IRAQUE NA MÍDIA
Paulo Lima (*)
A iconografia do pós-guerra no Iraque foi enriquecida semana que passou com a divulgação das imagens dos filhos de Saddam Hussein, mortos após violento combate com forças americanas na cidade nortista de Mosul. Indigitados como temidos criminosos, Qusay e Uday, os filhos, galgaram imediato proscênio post-mortem, em fotos divulgadas pelo xerife Bush, no melhor estilo dos cartazes “Wanted ? dead or alive” (procura-se, morto ou vivo) dos faroestes de Hollywood.
O incidente, como soe ser, repercutiu, num átimo, na imprensa mundial. Como num filme B, as fachadas dilaceradas dos procurados foram estampadas nas páginas de todos os jornais texanos. O xerife cumpriu sua missão, a cidade e os homens de bem já podem dormir em paz.
Mergulhado num bangue-bangue diário, e passados os picos de maior impacto noticioso com o fim da guerra, o Iraque tem sido alvo dos holofotes tópicos e fugazes da mídia. Não foi diferente no caso da morte dos filhos do tirano foragido. Os informes redigidos pela imprensa, à sombra do que foi transmitido pelas fontes do xerife, seguiram um padrão de obituário, com o fito único de comprovar a morte dos ditos foras-da-lei. Nas notas veiculadas, um pequeno prolongamento do obituário, conforme se pôde ler no Globo online em 24/7: “Washington espera que a morte de Uday e Qusay aperte o cerco ao próprio Saddam e ajude a reduzir o moral dos grupos de resistência, que têm atacado diariamente tropas americanas.”
Sanha de dominação
Para além do lead sobre o entrechoque, sequer um mísero box com ilustração adicional sobre o poder de polícia que os Estados Unidos vêm exercendo sobre o resto do planeta desde o segundo quartel do século 20. Caberia?
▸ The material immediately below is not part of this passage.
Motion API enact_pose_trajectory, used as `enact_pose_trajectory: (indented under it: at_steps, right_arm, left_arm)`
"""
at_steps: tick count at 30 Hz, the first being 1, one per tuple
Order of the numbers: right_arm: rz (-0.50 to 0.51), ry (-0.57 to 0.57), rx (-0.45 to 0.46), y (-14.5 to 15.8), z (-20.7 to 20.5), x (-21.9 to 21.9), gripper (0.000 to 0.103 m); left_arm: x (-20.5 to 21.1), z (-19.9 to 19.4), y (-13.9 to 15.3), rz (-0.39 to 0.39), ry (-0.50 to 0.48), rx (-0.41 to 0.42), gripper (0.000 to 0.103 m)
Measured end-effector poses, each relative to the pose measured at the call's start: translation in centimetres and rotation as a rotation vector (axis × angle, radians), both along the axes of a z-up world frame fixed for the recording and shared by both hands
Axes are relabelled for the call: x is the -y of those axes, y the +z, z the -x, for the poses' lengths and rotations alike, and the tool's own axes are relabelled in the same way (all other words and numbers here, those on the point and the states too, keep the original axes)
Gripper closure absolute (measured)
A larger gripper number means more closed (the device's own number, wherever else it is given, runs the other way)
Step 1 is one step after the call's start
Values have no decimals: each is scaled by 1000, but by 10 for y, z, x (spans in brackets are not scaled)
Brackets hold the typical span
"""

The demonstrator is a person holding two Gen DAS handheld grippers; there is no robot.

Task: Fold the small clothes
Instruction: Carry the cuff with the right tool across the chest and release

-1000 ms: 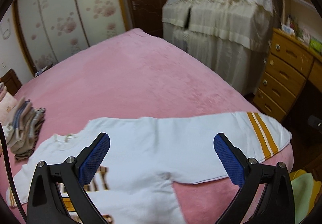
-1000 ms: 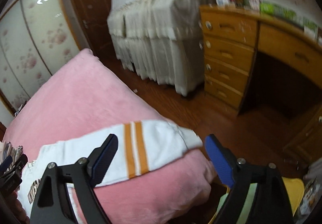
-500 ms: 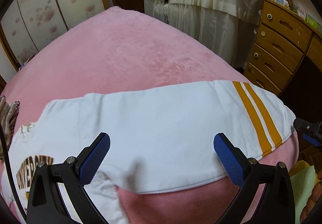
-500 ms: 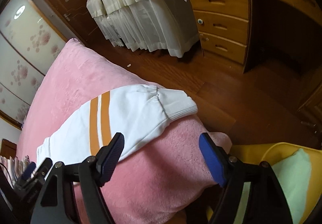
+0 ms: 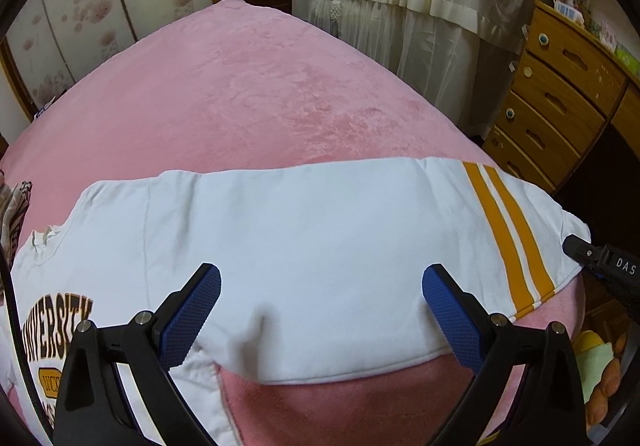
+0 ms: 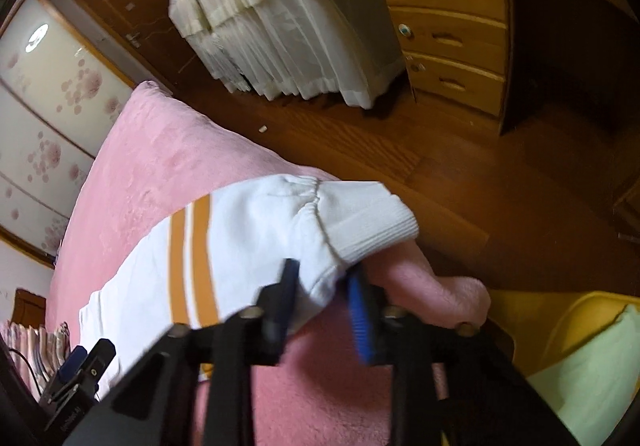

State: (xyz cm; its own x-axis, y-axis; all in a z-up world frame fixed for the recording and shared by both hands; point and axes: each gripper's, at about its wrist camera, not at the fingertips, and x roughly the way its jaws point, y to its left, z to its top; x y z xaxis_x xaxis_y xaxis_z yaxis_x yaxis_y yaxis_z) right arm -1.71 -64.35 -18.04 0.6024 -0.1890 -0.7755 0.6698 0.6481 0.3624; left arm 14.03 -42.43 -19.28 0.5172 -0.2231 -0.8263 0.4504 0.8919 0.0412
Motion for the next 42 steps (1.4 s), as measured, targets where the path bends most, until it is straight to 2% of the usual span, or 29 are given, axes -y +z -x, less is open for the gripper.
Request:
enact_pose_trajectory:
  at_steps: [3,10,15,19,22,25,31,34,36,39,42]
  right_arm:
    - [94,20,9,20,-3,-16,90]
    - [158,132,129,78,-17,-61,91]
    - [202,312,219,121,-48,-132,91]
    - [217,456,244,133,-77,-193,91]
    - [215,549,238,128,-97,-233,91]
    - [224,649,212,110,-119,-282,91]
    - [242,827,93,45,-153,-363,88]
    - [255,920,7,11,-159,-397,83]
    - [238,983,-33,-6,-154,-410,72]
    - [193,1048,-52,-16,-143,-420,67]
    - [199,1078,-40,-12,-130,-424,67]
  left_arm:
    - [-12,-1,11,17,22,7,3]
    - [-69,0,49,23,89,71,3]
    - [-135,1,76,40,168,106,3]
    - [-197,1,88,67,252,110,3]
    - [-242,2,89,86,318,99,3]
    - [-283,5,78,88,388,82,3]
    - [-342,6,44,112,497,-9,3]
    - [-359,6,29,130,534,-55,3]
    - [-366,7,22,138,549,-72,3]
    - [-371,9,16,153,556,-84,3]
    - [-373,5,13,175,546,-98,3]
As escaramuças perpetradas pelas forças do Tio Sam propiciaram imagens que já se tornaram peças fundamentais da historiografia contemporânea. Um primeiro e ilustrativo exemplo: a foto, já clássica, das crianças fugindo em desamparo e atingidas pelo napalm numa estrada qualquer do Vietnã é peça inconteste no testemunho dos crimes de lesa-humanidade cometidos pelos predecessores de Donald Rumsfeld e cia.
E um segundo exemplo, o qual, mantidas as devidas distâncias de tempo e conflito, significa um precedente conspícuo que pode entrelaçar a ação americana da semana passada no Iraque com a que ocorreu nas selvas da Bolívia, em 1967. A correlação? Inimigos da realpolitik dos Estados Unidos caçados à unha e, no fim, sendo executados, como cowboys dissidentes da lei e da ordem nas fronteiras do Texas.
Pois nas selvas da Bolívia Che Guevara foi perseguido, localizado e fuzilado, legando à posteridade uma imagem tão forte quanto reveladora do papel de polícia que a Águia vem ditando ? impunemente ? ao planeta. A imagem de um dos filhos mortos de Saddam, barba espessa, rosto em improvável quietude, ante as condições brutais em que foi liquidado, provoca uma macabra associação com a face do Che morto, igual barba espessa, olhos abertos em improvável serenidade de quem fita a posteridade. Dois momentos distintos, dois diferentes personagens, cujo extermínio revela, no entanto, a mesma sanha de dominação perene do mundo por parte dos beligerantes Estados Unidos e seus procuradores de antanho.